Kanesha Poe, 30, of Surprise, Ariz., said she was a San Diego County foster child living in a bridge shelter when she was 14 and the experience was “kind of scary.” She said she felt lucky to move into the academy, a place other children in the bridge shelter only dreamed of attending.
“You just always hear stories from the other kids who you’re like, locked up with,” she said of her time at the shelter. “It was like, ‘I almost got in there but I had to go to juvie,’ or, ‘I really wanted to go there but I got in trouble,’ so I was really happy to get the opportunity.”
Poe said academy teachers worked with her to make sure she got good scores on college entrance exams, taught her about credit scores, how to balance a checkbook, how to use a computer and other skills needed to live independently. They also helped her get a job at what is now called the San Diego Zoo Safari Park.
San Diego County is planning to use the savings it expects from the school’s $13-million annual budget to fund expanded and improved services for families — and for all foster children 12 years old or older, not just those who are accepted into the academy.
Possible uses for the savings include expanding the partnership with the county Office of Education, providing older children more independent living skills and boosting services for foster families. The county may also increase scholarships and life-skills coaching for young adults who age out of the system.

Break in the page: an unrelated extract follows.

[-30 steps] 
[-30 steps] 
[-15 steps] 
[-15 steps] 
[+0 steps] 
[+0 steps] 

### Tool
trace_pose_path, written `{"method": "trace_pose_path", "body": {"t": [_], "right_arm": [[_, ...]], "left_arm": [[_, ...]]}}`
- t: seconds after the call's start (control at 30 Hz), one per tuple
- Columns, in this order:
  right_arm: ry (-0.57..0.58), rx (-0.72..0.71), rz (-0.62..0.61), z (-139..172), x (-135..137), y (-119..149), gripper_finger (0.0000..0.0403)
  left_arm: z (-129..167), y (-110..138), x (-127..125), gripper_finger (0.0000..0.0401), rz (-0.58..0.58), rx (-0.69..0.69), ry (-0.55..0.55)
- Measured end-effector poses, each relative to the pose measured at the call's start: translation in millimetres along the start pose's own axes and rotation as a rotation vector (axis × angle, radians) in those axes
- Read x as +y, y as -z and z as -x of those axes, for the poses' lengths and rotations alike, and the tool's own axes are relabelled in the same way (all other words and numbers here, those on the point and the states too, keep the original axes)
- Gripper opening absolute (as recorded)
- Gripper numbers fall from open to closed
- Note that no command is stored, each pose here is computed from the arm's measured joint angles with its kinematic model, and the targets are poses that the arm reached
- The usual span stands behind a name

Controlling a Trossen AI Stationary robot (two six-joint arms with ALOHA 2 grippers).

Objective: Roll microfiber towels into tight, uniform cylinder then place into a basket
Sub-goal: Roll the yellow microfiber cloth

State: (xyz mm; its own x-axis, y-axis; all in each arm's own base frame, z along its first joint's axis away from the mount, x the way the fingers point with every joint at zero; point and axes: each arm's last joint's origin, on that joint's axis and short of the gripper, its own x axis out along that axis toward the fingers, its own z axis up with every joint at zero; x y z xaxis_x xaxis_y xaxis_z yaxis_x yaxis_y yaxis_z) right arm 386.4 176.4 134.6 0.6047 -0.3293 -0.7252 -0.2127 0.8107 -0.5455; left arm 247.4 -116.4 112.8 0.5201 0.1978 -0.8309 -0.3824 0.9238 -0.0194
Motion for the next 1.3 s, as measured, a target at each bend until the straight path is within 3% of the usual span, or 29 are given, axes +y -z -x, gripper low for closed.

Richard Wexler, executive director of the National Coalition for Child Protection Reform, said research has consistently found that institutionalizing children is not as good for them as placing them with families. He said the county could put the academy’s budget to better use by keeping children out of foster care and safe with their families.
“It’s not surprising that study after study has found that even small amounts of money to ameliorate the worst aspects of poverty go a long way to reducing what authorities define as ‘child abuse’ because poverty itself is often confused with neglect,” he said in an email.
For example, the savings could be used to subsidize rent or provide childcare for 1,000 children per year, Wexler said. Or the county could follow Alabama’s example and provide “flex funds” – one-shot cash infusions for families to find better housing, pay late utility bills or meet other immediate needs, he said.
The child-welfare reformer also suggested directing those savings to high-quality legal representation for children and families, to keep children out of foster care without compromising safety or a drug treatment facility where parents can stay with their children while they recover.